I should have told him yes, okay, fine, I’ll do whatever will make him happy, whatever will make him smile and tease me again. I should have immediately apologized for yelling. I should have told him I love him.
I should have told him about the dream I’d walked in last week, the one where he was back there, sitting in a doctor’s office, waiting, waiting, waiting, so filled with dread and hopelessness that they were almost physically manifested Dream Things. I was trapped in that dream with him, so scared to have the doctor come in, scared he never would, filled with a terrible anticipation of what was next and also the deep certainty that the AM couldn’t help. I should have told him that I tried everything—for what felt like hours—to change his dream, bring him to Fenway or to one of the spy novels he loves so much, but I couldn’t. There was a fog around every part of his dream, around every part of him, and I couldn’t get a solid hold on anything.
But I didn’t say any of that to him. So I guess I’ll be going back to the AM.
Ralphy said I’d be back. Guess I should have listened.
community/TheUnusuals post by n/thatsahumanperson
I’ve been trying to take n/tacotacotaco’s advice and actually talk to my sister but literally all she is doing is sleeping.
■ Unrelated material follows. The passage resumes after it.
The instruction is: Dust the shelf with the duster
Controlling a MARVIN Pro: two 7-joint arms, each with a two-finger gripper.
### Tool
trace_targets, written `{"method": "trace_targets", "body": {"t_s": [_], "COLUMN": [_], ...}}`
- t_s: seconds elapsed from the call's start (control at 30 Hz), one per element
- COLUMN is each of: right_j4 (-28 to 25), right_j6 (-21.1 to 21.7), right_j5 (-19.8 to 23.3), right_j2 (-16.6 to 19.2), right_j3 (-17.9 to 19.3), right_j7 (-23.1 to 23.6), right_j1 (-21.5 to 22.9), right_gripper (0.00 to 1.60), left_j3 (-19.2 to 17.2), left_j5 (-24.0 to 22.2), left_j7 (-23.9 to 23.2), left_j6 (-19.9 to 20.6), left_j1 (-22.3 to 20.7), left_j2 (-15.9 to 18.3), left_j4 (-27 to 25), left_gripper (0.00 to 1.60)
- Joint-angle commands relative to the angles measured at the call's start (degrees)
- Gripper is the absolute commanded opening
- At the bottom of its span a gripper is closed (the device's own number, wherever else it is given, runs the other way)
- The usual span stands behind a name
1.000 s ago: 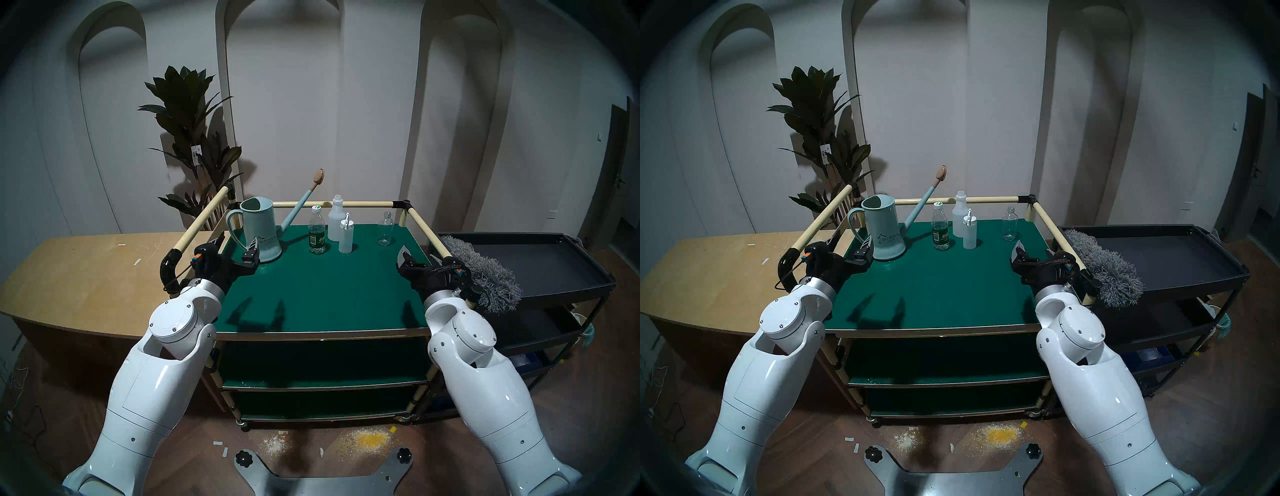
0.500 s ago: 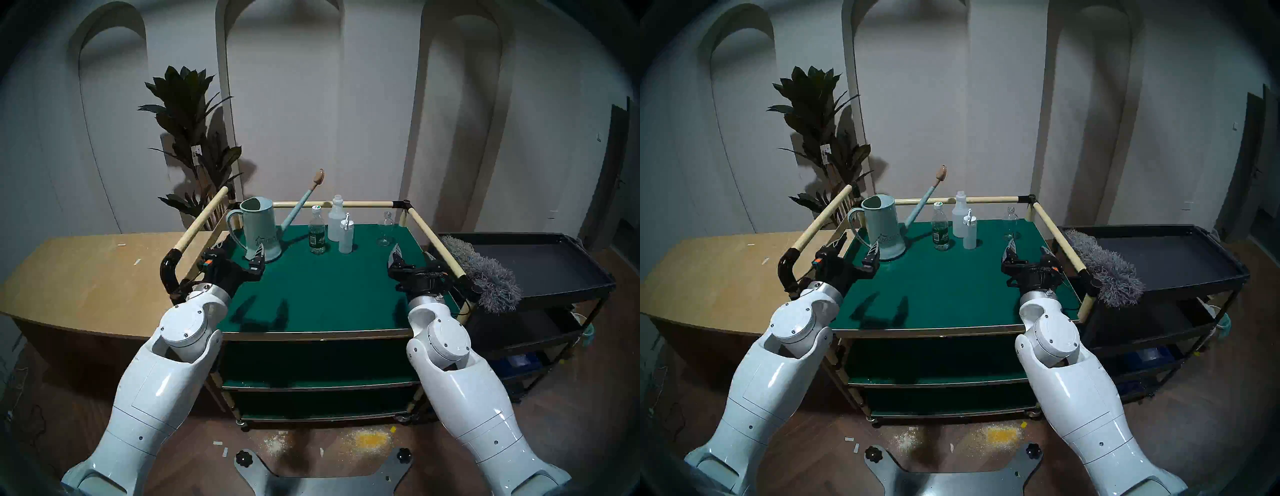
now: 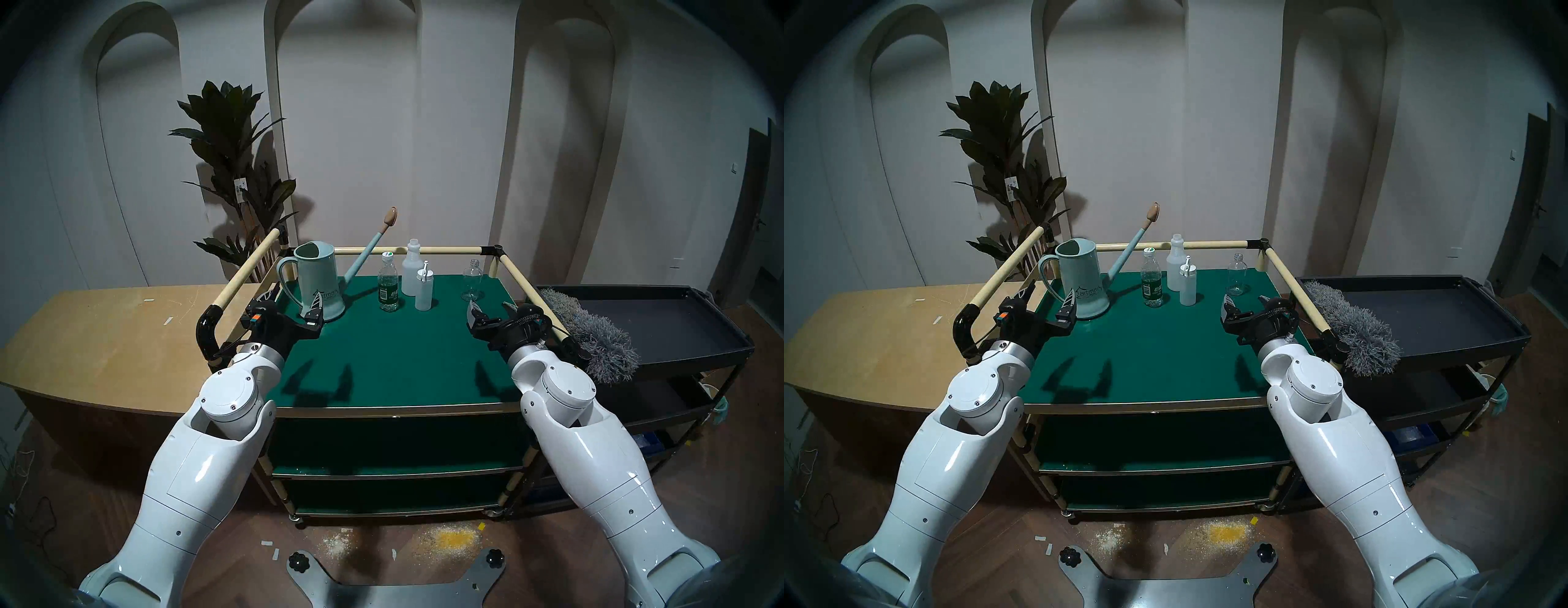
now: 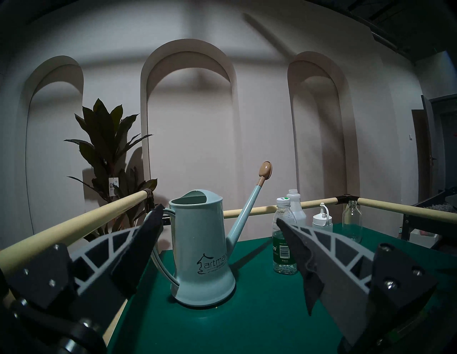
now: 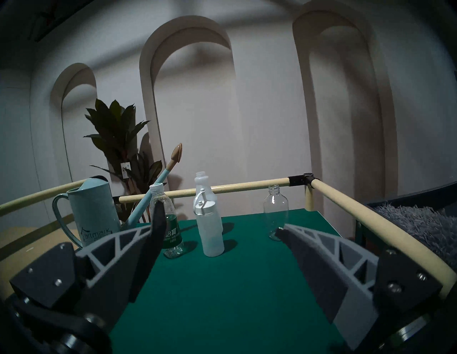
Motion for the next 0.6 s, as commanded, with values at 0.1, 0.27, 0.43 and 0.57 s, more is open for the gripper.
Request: {"method": "trace_targets", "body": {"t_s": [0.1,0.27,0.43,0.57], "right_j4": [-0.1,0.0,0.0,0.0], "right_j6": [1.3,1.5,1.6,1.6], "right_j5": [1.5,1.6,1.6,1.7], "right_j2": [-0.9,-0.9,-0.9,-0.9], "right_j3": [0.8,0.9,0.9,0.9], "right_j7": [-0.2,-0.2,-0.2,-0.2], "right_j1": [2.1,2.2,2.2,2.2], "right_gripper": [1.60,1.60,1.60,1.60], "left_j3": [0.5,0.5,0.4,0.4], "left_j5": [0.3,0.4,0.4,0.5], "left_j7": [0.0,0.0,0.0,-0.1], "left_j6": [0.3,0.3,0.4,0.4], "left_j1": [-2.9,-3.0,-3.0,-3.0], "left_j2": [-0.4,-0.4,-0.5,-0.5], "left_j4": [0.2,0.3,0.3,0.3], "left_gripper": [1.60,1.60,1.60,1.60]}}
Granted, we’ve all kind of been running around to get ready for the holidays and I’m in a crunch for my current work project (I think I, fingers crossed, FINALLY have this remote freelancer thing worked out), but I think she’s sleeping for practically days at a time, only waking up to eat and have water. I don’t even know how she can handle it physically—she’s always been a pretty active person, she loves Rollerblading and cooking and was even starting to get into yoga
this past summer, and now she’s spending most of her hours every day catatonic in her bed.
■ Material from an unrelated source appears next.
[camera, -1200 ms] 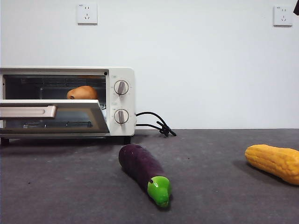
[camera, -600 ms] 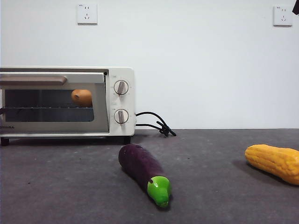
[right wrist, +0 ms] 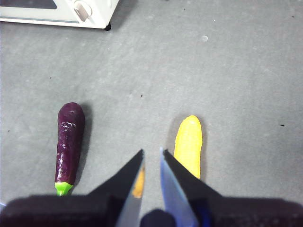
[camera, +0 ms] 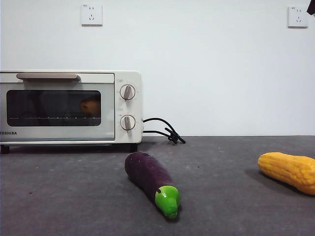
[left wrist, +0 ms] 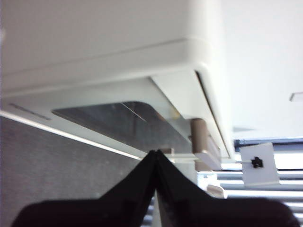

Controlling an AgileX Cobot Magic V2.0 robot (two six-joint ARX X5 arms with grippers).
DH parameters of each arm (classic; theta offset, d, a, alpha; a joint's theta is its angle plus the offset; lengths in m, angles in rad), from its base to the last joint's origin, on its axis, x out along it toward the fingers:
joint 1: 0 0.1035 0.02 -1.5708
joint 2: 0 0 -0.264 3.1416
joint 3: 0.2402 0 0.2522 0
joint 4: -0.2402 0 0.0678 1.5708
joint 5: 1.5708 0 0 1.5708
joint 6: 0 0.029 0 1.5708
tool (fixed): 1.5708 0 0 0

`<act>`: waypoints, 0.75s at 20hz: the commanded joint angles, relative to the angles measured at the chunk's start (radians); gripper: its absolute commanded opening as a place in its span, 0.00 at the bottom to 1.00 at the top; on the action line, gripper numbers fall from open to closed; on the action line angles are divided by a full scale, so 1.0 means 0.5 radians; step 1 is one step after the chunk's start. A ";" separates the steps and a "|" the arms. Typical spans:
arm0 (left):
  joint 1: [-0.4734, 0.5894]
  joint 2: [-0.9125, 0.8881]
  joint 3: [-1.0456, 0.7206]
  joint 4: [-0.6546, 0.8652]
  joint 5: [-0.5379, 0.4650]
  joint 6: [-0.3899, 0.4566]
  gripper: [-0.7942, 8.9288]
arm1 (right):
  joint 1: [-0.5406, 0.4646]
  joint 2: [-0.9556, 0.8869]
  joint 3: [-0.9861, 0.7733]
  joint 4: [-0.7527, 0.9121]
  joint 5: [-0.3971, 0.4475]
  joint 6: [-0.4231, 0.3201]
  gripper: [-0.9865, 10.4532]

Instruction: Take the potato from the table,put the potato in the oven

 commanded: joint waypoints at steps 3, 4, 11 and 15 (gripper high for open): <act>-0.048 -0.140 -0.001 -0.137 0.038 0.124 0.07 | 0.002 0.002 -0.012 0.012 0.008 0.058 0.14; -0.062 -0.209 -0.001 -0.212 0.018 0.205 0.07 | 0.002 0.002 -0.012 0.011 0.031 0.096 0.14; -0.365 -0.812 -0.001 -0.742 -0.403 0.764 0.07 | 0.002 0.005 -0.013 -0.067 0.095 0.118 0.14; -0.723 -1.112 -0.001 -0.948 -0.601 0.977 0.07 | 0.002 0.024 -0.013 -0.080 0.169 0.106 0.14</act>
Does anyone know of any dreamdivers that have had this problem? What the hell do I do?
tacotacotaco
You know, a lot of people do the program a few times—there’s no shame in your sister returning to That Place to get additional help. All that sleeping definitely … does not sound healthy.
thatsahumanperson
Yeah, I know. She only did two weeks there—I did a lot more and I don’t think I would have come out the other side with nearly as much control as I did if I had only done two weeks. I think I need to talk to my parents.
franklinsteinsmonster
So there are, like, levels and stuff? A bunch of different ways you can do a program?
tacotacotaco
Yep, there are literally “tiers.” Each tier is for different intensity of ability or stage of control—the higher the tier number, the more rigorous the program.
thatsahumanperson
Right. I did tier 2—was there for eight weeks. A lot of individual talk therapy, group therapy, training my ability, medical check-ins, etc. It kind of felt like what I imagine army boot camp would be like, just without the toxic masculinity and trumped-up patriotism.
franklinsteinsmonster
Like the beginning bit of Mulan where they’re all training.
thatsahumanperson
Ha, yeah, exactly. Except you’re surrounded by a bunch of people who can do things like make fire and move objects with their mind.